Alfred Nobel
Alfred Bernhard Nobel (1833-1896), Swedish inventor and philanthropist, was a man of many contrasts. He was a son of a bankrupt, but became a millionaire; a scientist with a love of literature. He made a large fortune but lived a simple life. He was cheerful in company, and often sad in private. A lover of mankind, he never had a wife or family to love him, a patriotic son of his native land, he died alone on foreign soil.
He discovered a new explosive, dynamite, to improve the peacetime industries of mining and road building, but saw it used as a weapon of war. World-famous for his works he was never personally well-known, for throughout his life he avoided publicity. "I do not see" he once said, "that I have deserved any fame and I have no taste for it", but since his death his name has brought fame and glory to others.
He was born in Stockholm on October 21, 1833 but moved to Russia with his parents in 1842, where his father made a strong position in engineering industry. He made a lot of money for his invention of landmine, but later went bankrupt. Alfred came to Sweden in 1863, and started his own study of explosives in his fathers laboratory.
He had never been to school or University but he studied privately and by the time he was twenty he became a skillful chemist and excellent linguist, speaking Swedish, Russian, German, French and English. Like his father, Alfred Nobel was imaginative and inventive, but he had better luck in business and showed more financial sense.

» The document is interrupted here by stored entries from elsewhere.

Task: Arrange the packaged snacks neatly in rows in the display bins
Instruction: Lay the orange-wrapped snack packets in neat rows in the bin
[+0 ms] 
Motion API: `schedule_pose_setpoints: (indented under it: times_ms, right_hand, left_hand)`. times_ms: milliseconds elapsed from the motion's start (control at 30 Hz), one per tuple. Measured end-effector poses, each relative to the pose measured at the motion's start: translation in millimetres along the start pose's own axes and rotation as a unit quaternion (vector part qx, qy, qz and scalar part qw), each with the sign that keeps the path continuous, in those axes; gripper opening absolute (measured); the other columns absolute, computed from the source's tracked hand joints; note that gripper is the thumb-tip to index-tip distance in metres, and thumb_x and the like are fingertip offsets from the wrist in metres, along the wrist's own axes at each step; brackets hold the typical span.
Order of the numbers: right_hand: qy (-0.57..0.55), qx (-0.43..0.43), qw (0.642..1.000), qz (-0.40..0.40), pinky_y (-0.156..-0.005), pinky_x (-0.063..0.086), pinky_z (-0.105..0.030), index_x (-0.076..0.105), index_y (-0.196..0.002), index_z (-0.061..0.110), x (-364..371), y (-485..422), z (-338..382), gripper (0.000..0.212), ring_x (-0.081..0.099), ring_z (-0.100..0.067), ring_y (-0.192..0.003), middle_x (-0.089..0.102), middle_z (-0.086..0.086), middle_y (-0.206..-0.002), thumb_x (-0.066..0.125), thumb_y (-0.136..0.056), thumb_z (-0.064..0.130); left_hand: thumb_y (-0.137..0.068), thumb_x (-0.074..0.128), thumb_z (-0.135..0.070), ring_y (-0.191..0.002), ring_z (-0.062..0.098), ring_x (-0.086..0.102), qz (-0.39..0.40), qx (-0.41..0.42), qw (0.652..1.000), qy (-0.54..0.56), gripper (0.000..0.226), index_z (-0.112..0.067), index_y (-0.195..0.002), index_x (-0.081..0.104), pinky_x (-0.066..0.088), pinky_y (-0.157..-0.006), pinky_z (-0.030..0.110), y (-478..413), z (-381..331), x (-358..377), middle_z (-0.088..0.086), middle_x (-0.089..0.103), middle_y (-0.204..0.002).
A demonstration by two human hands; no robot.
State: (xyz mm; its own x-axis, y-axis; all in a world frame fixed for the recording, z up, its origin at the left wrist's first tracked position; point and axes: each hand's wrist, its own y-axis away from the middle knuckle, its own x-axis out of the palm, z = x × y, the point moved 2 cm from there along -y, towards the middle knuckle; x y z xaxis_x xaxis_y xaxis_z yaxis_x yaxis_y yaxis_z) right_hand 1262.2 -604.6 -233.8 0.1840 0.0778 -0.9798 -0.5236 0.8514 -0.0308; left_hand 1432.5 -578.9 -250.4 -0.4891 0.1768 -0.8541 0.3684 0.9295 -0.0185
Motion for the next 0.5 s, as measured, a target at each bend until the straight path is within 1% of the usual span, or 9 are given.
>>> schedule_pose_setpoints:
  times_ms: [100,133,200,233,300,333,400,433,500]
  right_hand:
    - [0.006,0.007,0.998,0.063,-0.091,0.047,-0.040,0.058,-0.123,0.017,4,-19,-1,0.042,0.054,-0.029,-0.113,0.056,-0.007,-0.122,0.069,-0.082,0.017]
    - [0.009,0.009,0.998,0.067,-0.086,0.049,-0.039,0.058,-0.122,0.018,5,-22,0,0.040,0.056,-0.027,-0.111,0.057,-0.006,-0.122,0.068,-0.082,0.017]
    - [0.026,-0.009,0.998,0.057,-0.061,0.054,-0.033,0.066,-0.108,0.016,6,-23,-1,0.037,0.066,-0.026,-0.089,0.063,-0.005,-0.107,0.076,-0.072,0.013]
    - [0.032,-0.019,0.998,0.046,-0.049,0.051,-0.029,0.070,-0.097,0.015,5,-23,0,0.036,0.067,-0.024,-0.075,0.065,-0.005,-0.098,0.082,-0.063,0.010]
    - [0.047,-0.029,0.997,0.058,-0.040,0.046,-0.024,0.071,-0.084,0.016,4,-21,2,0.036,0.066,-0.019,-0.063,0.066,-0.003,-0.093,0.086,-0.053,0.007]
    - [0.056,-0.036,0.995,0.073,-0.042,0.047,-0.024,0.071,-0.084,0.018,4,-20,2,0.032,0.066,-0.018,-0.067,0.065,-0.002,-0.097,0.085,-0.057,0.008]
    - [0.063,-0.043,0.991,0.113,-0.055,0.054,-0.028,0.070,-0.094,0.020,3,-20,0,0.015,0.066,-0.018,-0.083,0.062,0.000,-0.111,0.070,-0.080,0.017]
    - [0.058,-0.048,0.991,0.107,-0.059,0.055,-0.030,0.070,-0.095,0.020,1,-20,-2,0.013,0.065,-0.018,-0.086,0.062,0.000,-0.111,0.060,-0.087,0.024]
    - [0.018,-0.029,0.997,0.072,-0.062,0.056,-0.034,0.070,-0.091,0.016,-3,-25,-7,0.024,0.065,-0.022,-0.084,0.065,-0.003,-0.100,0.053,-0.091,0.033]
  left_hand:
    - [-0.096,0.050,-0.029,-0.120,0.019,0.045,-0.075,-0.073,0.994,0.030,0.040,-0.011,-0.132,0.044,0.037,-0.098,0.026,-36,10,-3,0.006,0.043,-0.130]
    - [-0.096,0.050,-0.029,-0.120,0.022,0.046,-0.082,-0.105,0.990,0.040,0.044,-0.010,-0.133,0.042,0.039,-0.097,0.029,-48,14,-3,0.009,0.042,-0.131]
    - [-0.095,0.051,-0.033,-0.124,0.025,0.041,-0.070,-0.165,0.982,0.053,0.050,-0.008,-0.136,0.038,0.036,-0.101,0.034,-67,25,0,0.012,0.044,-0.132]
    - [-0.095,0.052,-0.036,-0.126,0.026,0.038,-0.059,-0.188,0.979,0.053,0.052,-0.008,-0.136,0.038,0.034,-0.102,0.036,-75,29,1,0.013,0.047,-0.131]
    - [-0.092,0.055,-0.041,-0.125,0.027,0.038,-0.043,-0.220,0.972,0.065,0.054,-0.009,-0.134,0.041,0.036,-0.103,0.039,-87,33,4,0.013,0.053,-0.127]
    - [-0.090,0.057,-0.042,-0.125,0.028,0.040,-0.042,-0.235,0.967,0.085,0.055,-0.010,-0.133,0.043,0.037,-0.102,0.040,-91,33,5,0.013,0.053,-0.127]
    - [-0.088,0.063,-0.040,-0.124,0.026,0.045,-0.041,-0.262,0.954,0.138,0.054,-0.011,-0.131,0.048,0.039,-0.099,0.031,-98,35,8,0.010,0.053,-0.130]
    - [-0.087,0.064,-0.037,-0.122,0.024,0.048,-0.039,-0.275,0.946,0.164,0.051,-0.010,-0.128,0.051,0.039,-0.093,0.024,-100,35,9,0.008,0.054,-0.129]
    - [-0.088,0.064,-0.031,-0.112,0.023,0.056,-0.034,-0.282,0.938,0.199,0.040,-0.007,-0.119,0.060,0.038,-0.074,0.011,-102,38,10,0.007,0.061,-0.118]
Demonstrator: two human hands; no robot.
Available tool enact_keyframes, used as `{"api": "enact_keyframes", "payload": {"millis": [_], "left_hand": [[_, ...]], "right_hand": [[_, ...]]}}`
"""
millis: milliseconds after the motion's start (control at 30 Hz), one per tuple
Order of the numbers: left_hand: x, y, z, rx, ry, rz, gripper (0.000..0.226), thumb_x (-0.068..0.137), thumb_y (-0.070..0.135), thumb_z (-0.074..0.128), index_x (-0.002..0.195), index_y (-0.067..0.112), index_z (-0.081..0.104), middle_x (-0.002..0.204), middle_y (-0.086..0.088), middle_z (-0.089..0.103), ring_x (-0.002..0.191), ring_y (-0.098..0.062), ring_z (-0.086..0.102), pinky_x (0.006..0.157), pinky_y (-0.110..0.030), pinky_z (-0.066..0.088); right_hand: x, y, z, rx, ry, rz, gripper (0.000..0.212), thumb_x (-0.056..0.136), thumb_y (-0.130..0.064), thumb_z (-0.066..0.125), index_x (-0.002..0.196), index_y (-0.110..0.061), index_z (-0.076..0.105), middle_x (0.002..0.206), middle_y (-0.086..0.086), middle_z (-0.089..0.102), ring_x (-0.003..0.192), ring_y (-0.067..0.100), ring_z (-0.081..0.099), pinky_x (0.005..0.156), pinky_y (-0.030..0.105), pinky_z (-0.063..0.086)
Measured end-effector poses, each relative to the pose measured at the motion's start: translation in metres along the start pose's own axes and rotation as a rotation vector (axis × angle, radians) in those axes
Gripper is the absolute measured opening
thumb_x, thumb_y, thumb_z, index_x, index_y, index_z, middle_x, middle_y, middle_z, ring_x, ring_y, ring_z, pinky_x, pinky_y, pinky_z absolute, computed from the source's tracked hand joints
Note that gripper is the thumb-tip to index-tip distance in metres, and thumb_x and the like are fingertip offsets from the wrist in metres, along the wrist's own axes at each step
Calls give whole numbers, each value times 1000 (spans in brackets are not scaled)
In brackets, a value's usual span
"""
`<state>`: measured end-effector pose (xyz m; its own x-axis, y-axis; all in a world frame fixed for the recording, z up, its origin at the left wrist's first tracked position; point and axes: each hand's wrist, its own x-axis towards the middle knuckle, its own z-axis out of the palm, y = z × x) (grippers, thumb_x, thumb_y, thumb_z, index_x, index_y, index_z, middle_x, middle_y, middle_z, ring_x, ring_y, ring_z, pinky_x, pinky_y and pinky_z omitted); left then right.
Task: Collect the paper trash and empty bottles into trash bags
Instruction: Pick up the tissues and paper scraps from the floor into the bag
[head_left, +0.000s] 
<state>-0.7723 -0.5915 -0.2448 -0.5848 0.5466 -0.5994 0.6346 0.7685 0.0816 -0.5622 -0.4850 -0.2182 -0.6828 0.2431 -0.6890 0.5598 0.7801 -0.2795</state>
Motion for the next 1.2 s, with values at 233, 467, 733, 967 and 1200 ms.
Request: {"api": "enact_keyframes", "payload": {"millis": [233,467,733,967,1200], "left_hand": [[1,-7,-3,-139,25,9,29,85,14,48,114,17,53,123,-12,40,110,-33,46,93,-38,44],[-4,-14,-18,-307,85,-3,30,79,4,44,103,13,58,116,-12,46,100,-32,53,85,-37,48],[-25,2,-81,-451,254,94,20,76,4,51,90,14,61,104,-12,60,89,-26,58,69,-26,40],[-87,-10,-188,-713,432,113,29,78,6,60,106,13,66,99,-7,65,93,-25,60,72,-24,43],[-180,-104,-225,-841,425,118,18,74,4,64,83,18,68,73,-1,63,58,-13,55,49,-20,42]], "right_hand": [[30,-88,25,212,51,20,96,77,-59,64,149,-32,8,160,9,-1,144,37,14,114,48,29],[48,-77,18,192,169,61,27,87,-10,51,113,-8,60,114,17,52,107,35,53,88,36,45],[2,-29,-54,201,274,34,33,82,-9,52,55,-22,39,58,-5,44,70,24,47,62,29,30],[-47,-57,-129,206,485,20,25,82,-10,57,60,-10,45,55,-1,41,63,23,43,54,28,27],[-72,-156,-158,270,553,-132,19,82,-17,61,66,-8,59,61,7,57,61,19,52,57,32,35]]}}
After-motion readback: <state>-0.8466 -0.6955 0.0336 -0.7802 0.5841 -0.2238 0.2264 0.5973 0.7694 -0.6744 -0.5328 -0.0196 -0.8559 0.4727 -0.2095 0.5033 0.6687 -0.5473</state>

He was quick to see industrial openings for his scientific inventions and built up over 80 companies in 20 different countries. Indeed his greatness lay in his outstanding ability to combine the qualities of an original scientist with those of a forward-looking industrialist.
But Nobel's main concern was never with making money or even making scientific discoveries. He was always searching for a meaning to life, and from his youth he had taken a serious interest in literature and philosophy. Perhaps, because he could not find ordinary human love — he never married — he came to care deeply about the whole of mankind. He was always generous to the poor. His greatest wish, however, was to see an end to wars and he spent much time and money working for this cause until his death in Italy in 1896.
His famous will, in which he left money to provide prizes for outstanding works in physics, chemistry, psychology, medicine, literature and peace, is a memorial to his interests and ideals. And so, the man who felt he should have died at birth is remembered and respected long after his death.